The coffee plant is one of the major commodities in many tropical countries but for several reasons its genetics and genomics have not been on the cutting edge. One reason was its perennial status and the need to wait at least 4 years from seed to seed. Another was the extreme commercial value of Arabica and its low diversity. Native to Ethiopia, this species underwent two successive genetic bottlenecks: one its genetic origin (amphiploidy) and one created by human agriculture, i.e., the limited number of plants planted in early plantations. The final consequence was a very low level of polymorphism available for breeding.
In coffee, the development of molecular markers (the first step in coffee genomics) was essential to (i) assess genetic diversity within the two main cultivated species C. canephora and C. arabica; (ii) analyze the diversity of wild-related species and detail phylogenetic relationships within the genus; (iii) detect introgressions; (iv) identify QTLs; and (vi) characterize major genes of interest. The main result was the significant difference between the two cultivated species with respect to their genetic diversity. C. canephora, diploid, with a wide geographic East to West distribution (from Uganda to Guinea and southward to Angola) has a high level of genetic diversity. The narrow genetic base of the cultivated C. arabica, amphidiploid, although higher among wild genotypes, appears clearly with all type of markers. This is due to the bottleneck constituted by its genetic origin, an interspecific hybridization involving unreduced gametes or followed by a chromosome doubling (Lashermes et al., 1999). Molecular markers and cytogenetic data have confirmed the early hypothesis of a hybridization involving two species related to the current C. canephora and C. eugenioides. Molecular markers were also used to construct genetic maps and identify QTLs.

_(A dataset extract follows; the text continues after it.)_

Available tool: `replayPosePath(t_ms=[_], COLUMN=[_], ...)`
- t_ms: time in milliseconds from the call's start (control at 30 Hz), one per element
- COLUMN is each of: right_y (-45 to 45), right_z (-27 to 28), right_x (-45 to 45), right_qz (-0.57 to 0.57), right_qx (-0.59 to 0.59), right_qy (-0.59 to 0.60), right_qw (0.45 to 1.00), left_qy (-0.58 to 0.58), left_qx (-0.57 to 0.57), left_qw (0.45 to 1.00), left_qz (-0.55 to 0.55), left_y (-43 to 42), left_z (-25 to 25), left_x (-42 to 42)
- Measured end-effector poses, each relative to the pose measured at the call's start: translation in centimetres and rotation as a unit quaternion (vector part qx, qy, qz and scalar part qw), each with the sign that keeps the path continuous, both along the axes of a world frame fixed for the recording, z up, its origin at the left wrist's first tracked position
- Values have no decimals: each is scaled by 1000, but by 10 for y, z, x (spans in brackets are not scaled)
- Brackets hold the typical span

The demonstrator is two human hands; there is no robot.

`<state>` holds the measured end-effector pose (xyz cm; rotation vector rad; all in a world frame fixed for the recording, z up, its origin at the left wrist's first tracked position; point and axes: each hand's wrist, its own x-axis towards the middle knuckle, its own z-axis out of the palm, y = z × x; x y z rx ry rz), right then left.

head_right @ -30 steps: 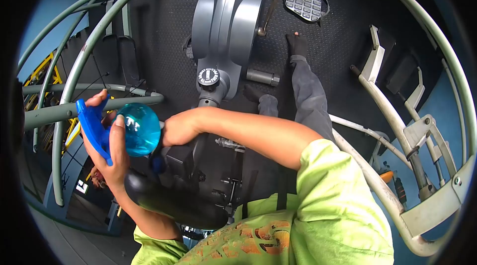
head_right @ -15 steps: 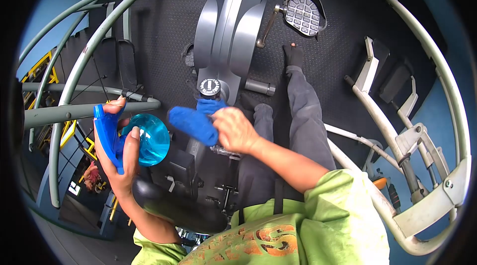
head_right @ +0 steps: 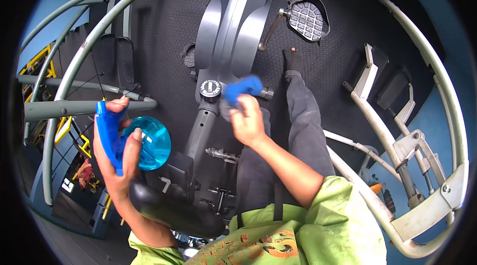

A sequence-tagged genetic map is essential for genome assembly and for tagging target genes of interest. A preliminary linkage map of C. Arabica has been constructed using AFLP markers (Pearl et al., 2004). Linkage mapping in coffee requires more efforts and is more costly than in annual crops due to the longer generation time, a low polymorphism rate, particularly in Arabica coffee and the absence of a large collection of DNA markers and genomic sequences. A high C. canephora density map will be available soon and will be helpful for integration of genetic and physical maps and assemble the genome sequence. When a draft sequence of the C. canephora genome is available, SSR markers from this diploid genome will be used to map the Arabica genome. A high-density map of C. eugenioides is also needed to assemble the Arabica genome. The species need to be compared to obtain good transferability of markers from one species to another.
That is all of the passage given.